Pharmacological characterization of two novel and potent 5‐HT4 receptor agonists, RS 67333 and RS 67506, in vitro and in vivo

• Published in: British journal of pharmacology Vol. 115; no. 8; pp. 1387 - 1392
• Main Authors: Eglen, R.M., Bonhaus, D.W., Johnson, L.G., Leung, E., Clark, R.D.
• Format: Journal Article
• Language: English
• Published: Oxford, UK Blackwell Publishing Ltd 01.08.1995; Nature Publishing
• Subjects: 5‐HT4 receptors; Animals; Binding, Competitive; Biological and medical sciences; Carbachol - pharmacology; Corpus Striatum - drug effects; Corpus Striatum - metabolism; Esophagus - drug effects; Esophagus - metabolism; Guinea Pigs; Heart Rate - drug effects; In Vitro Techniques; Medical sciences; Muscle, Smooth - drug effects; Neuropharmacology; Neurotransmitters. Neurotransmission. Receptors; Pharmacology.

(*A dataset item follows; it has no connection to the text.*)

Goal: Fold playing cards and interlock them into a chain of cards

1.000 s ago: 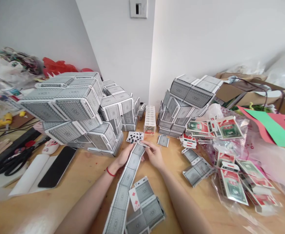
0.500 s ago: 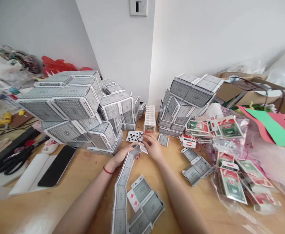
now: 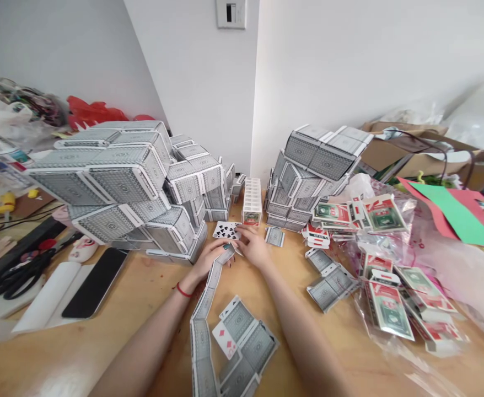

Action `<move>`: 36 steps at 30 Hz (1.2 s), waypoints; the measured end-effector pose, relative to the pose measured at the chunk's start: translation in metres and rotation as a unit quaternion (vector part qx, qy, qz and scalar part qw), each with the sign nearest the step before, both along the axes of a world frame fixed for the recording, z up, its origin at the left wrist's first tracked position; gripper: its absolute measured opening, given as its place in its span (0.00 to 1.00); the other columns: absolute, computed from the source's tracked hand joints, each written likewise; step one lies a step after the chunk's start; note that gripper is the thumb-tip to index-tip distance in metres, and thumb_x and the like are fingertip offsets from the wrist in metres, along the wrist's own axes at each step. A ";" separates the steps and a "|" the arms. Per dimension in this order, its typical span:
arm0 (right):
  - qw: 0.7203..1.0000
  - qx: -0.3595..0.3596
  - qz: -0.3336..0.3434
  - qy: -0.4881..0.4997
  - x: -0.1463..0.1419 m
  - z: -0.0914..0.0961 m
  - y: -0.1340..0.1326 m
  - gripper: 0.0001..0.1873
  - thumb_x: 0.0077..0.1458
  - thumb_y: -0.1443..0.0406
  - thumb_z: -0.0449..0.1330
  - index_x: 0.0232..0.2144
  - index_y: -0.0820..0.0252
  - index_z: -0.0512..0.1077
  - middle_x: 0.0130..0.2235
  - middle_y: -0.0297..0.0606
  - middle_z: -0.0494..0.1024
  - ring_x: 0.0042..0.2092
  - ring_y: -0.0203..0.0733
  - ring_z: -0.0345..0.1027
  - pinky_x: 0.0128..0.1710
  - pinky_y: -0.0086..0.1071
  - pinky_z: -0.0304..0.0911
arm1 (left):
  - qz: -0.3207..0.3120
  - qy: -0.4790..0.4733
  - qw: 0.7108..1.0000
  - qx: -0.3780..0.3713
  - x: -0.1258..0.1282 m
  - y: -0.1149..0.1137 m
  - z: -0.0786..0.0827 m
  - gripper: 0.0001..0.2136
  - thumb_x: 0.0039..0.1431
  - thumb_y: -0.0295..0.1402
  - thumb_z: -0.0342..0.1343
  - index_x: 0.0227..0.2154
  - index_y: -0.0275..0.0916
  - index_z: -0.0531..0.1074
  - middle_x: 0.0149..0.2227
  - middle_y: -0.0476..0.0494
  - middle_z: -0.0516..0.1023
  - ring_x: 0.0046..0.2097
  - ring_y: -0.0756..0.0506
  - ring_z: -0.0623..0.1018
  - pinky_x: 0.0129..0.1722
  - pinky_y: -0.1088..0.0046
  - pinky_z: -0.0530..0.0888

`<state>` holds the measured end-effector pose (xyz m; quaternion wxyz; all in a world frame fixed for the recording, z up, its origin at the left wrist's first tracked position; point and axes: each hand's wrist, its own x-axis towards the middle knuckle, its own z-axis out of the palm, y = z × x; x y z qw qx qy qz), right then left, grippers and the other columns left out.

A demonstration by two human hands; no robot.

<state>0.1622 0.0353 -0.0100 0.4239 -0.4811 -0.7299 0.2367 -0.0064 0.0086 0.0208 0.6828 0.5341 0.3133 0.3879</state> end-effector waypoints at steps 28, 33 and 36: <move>0.939 0.001 -0.278 -0.203 0.061 -0.010 -0.029 0.27 0.46 0.53 0.55 0.47 0.61 0.63 0.47 0.48 0.64 0.48 0.52 0.57 0.46 0.44 0.54 | 0.008 0.050 0.999 -0.008 -0.002 0.003 0.003 0.19 0.50 0.42 0.47 0.28 0.31 0.75 0.31 0.36 0.77 0.30 0.44 0.74 0.22 0.74 0.70; 0.943 -0.036 -0.271 -0.190 0.058 0.000 -0.033 0.31 0.42 0.51 0.57 0.46 0.61 0.63 0.44 0.46 0.64 0.45 0.50 0.59 0.44 0.41 0.56 | -0.011 0.013 0.999 -0.029 -0.003 0.005 0.000 0.31 0.53 0.51 0.35 0.23 0.29 0.75 0.27 0.34 0.77 0.26 0.46 0.74 0.28 0.72 0.71; 0.947 -0.033 -0.257 -0.189 0.054 0.005 -0.037 0.31 0.36 0.50 0.60 0.42 0.60 0.65 0.40 0.44 0.64 0.46 0.52 0.56 0.44 0.43 0.54 | 0.003 0.000 0.998 -0.055 -0.001 0.006 -0.003 0.35 0.51 0.55 0.33 0.21 0.29 0.75 0.25 0.33 0.77 0.25 0.45 0.75 0.27 0.71 0.71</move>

Drug treatments; Rats; Receptors, Dopamine D1 - drug effects; Receptors, Dopamine D1 - metabolism; Receptors, Dopamine D2 - drug effects; Receptors, Dopamine D2 - metabolism; Receptors, Muscarinic - drug effects; Receptors, Muscarinic - metabolism; Receptors, Serotonin - drug effects; Receptors, Serotonin, 5-HT4; RS 67333; RS 67506; Serotonin Receptor Agonists - pharmacology; Serotoninergic system; Swine; Swine, Miniature; In vivo; Agonist; Biological fixation; Intravenous administration; Animal; Affinity; Mechanism of action; In vitro
• ISSN: 0007-1188; 1476-5381
• DOI: 10.1111/j.1476-5381.1995.tb16628.x

1 The pharmacology of two novel 5‐HT4 receptor agonists, RS 67333 (1‐(4‐amino‐5‐chloro‐2‐methoxy phenyl)‐3‐[1(n‐butyl)‐4‐piperidinyl]‐1‐propanone HC1) and RS 67506 (1‐(4‐amino‐5‐chloro‐2‐methoxy‐phenyl)‐3‐[1‐(2‐methyl sulphonylamino)ethyl‐4‐piperidinyl]‐1‐propanone HC1) have been assessed in vitro and in vivo. 2 RS 67333 and RS 67506 exhibited affinities (pK1 = 8.7 and 8.8, respectively) for the 5‐HT4 binding sites, labelled with [3H]‐GR 113808, in guinea‐pig striatum. The Hill coefficients from these displacement curves were not significantly different from unity. The compounds exhibited lower affinities (<6.0) at several other receptors including 5‐HT1A, 5‐HT1D, 5‐HT2A, 5‐HT2C, dopamine D1, D2 and muscarinic Mr‐M3 receptors. However, RS 67333 and RS 67506 did exhibit affinities for the σ (pK1 = 8.9 and 7.9, respectively) and a2 (pK1 = 8.0 and 7.3, respectively) binding sites. 3 At the 5‐HT4 receptor mediating relaxation of the carbachol‐precontracted oesophagus, RS 67333 and RS 7506 acted as potent (pEC50 8.4 and 8.6, respectively), partial agonists (intrinsic activities, with respect to 5‐HT were 0.5 and 0.6, respectively) with respect to 5‐HT. Relaxant responses to RS 67333 or RS 67506 were surmountably antagonized by GR 113808 (10 nM), with apparent affinities (pKB) of 9.1 and 9.0, respectively. RS 67333 and RS 67506 induced dose‐dependent increases in heart rate of the anaesthetized micropig (ED50 4.9 and 5.4 ug kg−1, i.v.), with maximal increases of 35 and 47 beats min−1, respectively. 4 RS 67333 and RS 67506, therefore, acted as potent, partial 5‐HT4 receptor agonists in vitro and in vivo. These compounds, by virtue of their high potency and selectivity, may have some utility in elucidating the physiological role of 5‐HT4 receptors.